ACCUEIL » L'édito 2011
DOA
(Déchaînement Offensif Artistique)
Parmi les temps forts de cette fin octobre, vous hésitez encore entre une soirée
no limit organisée par l’amicale philatélique de votre quartier et le festival Court
Métrange. Vous mettez en balance ces deux évènements mis en hostile concurrence
par le calendrier culturel rennais : dans le premier, vous pourrez sauvagement vous
séparer de votre cravate (pour les garçons) ou de votre serre-tête (pour les filles).
Dans l’autre, quatre jours d’ivresse bienfaitrice d’images et de sons inédits, de
rencontres et de débats fougueux, d’animations et d’expositions autour du Fantastique
se concluront par un bal des vampires insensé. Voilà qui interroge forcément.
Songez seulement à cet argument de poids (que je vous assène sans la moindre
anesthésie locale) : nul autre que nous n’a autant envie de vous choyer, pleinement
conscients que notre fragile humanité a besoin de se repaître d’une infinité
d’émotions… à quelques mois de la fin annoncée du monde.
J’en veux pour preuve que Court Métrange étend, pour cette année exceptionnelle,
son effrayant pouvoir de diffusion à l’international, affichant une programmation
mexicaine, japonaise et américaine en plus de celles qui se consacrent à explorer
notre foisonnante Europe. Occasion toute trouvée de saluer dans ces lignes les
partenaires qui nous ont permis de vous les concocter : Instituto Mexicano de
Cinematografía, The Screamfest Horror Film festival et The Sendaï Short Film
festival. L’équipe exprime d’ailleurs toute sa reconnaissance à l’égard de ses amis
japonais qui ont maintenu leur partenariat alors que la ville de Sendaï (jumelée
avec Rennes) est encore dévastée par le tsunami.
Toutes les tendances se voient encore représentées dans cette huitième édition
bien joufflue (au-dessus de laquelle plane une ombre gothique et inquiétante). Audacieux,
nerveux, merveilleux, réflexif, amusant, esthétique, étonnant, repoussant
et attractif, le Fantastique revêt les formes les plus diverses pour vous emporter
dans une multitude de mondes. Des espaces de création au réjouissant format
court, nés de l’esprit de réalisateurs qu’une culture « officielle » accepte encore
avec grande timidité de reconnaître.
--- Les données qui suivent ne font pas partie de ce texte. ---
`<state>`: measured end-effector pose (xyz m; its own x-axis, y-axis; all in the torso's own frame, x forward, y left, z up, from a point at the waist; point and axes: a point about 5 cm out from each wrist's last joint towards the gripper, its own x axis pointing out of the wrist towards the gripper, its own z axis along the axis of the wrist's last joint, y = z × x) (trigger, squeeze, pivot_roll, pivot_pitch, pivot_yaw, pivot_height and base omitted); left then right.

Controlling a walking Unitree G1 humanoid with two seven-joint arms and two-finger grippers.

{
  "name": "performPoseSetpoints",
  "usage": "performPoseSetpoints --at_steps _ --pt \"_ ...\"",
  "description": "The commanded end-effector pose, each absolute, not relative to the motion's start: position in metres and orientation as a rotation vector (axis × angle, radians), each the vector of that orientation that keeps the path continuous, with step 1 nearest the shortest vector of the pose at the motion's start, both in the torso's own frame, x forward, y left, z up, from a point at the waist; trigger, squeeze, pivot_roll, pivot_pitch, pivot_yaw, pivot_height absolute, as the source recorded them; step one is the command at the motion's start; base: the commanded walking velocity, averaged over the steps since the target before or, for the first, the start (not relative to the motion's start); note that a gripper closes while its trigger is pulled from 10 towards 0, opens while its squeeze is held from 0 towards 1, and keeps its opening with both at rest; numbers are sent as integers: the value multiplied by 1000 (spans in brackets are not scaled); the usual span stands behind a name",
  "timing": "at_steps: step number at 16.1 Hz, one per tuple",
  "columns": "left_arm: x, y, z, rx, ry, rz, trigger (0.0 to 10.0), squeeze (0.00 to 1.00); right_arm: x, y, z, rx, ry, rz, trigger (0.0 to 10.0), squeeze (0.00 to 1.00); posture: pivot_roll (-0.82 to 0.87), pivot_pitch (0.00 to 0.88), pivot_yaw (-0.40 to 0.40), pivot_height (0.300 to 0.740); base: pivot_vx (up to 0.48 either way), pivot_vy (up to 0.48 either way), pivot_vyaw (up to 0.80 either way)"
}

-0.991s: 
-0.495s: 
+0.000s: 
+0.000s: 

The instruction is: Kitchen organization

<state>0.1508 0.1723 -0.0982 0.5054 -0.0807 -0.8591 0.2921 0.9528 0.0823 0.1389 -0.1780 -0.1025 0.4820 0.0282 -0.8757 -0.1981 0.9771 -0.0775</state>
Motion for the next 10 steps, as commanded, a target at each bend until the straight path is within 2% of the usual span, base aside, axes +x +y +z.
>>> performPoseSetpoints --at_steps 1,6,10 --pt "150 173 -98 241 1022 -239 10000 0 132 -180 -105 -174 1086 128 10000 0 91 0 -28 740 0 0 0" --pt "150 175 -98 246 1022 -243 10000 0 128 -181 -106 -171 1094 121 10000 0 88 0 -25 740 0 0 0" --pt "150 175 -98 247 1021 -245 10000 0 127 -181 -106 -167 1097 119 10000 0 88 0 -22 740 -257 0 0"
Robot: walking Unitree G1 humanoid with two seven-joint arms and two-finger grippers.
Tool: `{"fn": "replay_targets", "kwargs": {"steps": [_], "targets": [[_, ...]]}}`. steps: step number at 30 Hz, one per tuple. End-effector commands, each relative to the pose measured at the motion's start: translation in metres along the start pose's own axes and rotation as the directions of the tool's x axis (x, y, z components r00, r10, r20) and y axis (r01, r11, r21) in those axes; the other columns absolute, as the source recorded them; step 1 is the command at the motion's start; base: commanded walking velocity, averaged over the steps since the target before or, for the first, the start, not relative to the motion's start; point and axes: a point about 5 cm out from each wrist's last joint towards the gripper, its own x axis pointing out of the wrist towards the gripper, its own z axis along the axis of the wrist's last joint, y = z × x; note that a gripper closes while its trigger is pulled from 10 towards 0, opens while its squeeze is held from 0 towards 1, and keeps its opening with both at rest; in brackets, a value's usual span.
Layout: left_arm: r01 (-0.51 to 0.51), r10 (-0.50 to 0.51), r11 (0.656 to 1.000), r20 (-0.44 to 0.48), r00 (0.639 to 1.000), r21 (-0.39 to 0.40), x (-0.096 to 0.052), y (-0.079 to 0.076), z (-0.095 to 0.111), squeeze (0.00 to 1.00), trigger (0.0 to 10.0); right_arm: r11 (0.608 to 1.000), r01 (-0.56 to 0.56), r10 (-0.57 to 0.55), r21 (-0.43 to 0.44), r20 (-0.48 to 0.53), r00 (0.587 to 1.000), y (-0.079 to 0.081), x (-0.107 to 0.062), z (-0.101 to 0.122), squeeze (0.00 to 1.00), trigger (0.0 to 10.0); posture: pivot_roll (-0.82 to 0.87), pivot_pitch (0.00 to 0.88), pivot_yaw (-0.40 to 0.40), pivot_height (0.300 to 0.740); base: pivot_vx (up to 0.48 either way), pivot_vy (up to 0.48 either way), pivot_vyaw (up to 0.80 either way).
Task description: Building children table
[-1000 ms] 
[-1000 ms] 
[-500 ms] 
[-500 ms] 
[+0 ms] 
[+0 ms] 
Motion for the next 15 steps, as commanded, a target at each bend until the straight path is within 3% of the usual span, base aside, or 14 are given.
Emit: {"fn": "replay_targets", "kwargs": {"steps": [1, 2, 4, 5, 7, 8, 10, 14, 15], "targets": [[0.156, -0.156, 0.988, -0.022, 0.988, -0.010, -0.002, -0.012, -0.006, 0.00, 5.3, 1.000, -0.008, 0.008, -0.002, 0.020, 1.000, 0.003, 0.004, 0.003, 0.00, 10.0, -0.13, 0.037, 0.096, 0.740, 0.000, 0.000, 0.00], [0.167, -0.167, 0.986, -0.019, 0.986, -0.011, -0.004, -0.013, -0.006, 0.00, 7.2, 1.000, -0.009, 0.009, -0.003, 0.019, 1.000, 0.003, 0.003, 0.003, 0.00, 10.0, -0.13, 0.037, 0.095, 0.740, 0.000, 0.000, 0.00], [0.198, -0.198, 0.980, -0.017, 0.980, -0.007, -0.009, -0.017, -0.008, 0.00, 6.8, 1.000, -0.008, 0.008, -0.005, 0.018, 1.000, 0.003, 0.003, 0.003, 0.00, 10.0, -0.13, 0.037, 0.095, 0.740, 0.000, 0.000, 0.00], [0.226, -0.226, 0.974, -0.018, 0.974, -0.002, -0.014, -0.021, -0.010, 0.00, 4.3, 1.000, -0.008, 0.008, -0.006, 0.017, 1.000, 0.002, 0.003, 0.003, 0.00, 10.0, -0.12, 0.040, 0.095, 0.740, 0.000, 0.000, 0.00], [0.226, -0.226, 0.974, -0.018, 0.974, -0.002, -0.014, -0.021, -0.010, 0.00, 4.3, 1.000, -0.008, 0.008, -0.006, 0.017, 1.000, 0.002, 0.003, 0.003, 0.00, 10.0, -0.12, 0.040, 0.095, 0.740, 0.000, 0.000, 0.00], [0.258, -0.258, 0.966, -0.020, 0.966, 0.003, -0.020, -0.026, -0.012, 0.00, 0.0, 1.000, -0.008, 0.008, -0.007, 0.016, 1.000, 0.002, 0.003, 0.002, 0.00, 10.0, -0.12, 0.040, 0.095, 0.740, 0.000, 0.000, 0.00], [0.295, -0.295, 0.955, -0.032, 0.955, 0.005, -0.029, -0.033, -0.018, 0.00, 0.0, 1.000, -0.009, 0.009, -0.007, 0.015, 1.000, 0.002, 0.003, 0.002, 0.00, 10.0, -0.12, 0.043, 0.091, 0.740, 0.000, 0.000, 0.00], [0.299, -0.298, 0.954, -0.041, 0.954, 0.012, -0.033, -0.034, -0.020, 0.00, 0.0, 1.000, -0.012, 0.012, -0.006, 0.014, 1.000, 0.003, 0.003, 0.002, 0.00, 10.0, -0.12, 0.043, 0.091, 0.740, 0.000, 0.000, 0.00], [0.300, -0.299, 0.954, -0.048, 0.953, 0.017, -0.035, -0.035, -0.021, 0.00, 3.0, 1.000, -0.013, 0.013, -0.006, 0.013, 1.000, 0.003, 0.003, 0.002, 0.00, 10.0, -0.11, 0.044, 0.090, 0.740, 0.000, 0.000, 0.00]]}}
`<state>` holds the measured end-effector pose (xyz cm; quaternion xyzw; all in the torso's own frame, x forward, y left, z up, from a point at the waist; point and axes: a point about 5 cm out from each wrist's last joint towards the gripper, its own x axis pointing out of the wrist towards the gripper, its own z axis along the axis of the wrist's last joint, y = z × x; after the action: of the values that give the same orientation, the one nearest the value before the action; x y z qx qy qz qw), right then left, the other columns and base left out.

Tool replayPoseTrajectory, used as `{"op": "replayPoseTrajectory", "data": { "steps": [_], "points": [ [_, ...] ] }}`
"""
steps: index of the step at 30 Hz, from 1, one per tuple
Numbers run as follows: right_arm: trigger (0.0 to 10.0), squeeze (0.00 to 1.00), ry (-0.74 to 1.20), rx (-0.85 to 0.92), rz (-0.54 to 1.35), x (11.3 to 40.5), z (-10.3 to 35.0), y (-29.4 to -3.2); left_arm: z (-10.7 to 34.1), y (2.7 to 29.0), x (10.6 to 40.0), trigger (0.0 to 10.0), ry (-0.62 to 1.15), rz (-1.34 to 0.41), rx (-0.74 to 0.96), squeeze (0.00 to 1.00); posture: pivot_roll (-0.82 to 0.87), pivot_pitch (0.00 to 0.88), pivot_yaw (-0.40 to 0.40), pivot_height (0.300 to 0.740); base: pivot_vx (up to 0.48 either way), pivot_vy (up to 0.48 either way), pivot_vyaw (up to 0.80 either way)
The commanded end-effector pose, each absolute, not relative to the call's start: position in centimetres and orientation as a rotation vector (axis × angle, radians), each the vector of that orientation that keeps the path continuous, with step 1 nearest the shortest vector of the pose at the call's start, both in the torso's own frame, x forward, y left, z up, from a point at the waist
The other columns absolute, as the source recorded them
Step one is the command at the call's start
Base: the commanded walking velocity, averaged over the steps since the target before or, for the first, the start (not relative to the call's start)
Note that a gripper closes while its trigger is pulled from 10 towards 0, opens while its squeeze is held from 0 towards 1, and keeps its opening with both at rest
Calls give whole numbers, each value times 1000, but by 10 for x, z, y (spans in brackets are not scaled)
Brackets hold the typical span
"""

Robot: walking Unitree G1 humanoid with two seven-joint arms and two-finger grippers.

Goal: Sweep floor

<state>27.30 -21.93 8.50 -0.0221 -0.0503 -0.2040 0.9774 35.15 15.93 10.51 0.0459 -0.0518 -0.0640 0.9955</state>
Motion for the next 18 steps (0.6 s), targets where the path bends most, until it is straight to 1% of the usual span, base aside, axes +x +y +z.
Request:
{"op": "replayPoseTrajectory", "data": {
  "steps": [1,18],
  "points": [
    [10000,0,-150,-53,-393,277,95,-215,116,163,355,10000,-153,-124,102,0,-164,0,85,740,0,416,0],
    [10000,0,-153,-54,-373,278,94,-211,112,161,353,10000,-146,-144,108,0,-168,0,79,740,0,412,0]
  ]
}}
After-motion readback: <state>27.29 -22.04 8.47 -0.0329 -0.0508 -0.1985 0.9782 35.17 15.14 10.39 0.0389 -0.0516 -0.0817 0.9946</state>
À Court Métrange, ce ne sont ni la mode, ni
les décorations honorifiques, ni le prétendu bon goût qui permettent d’identifier
un auteur, c’est vous et nous.
Cette année, Jean-Pierre Dionnet - qui cumule force talents - nous honore en
présidant le jury du festival (vigoureusement constitué d’artistes, de journalistes,
d’écrivains et de professionnels de l’image). Chance ! Et merci à eux !
Ne lâchons pas la rampe encore chaude des remerciements avant de saluer les
efforts renouvelés (et même redoublés) produits par le Département, la Région et
la Ville de Rennes pour soutenir Court Métrange.
Cet édito (que la Faculté m’autorise à écrire entre deux bols d’aspirine et quelques électrochocs) ne peut faire le détail de toutes les réjouissances mentionnées dans
le programme que vous pincez entre vos doigts fébriles. Alors consultez-le, oubliez
pour quelques jours l’extinction qui nous guette et précipitez-vous au Ciné TNB !
Un festival de sensations vous y attend.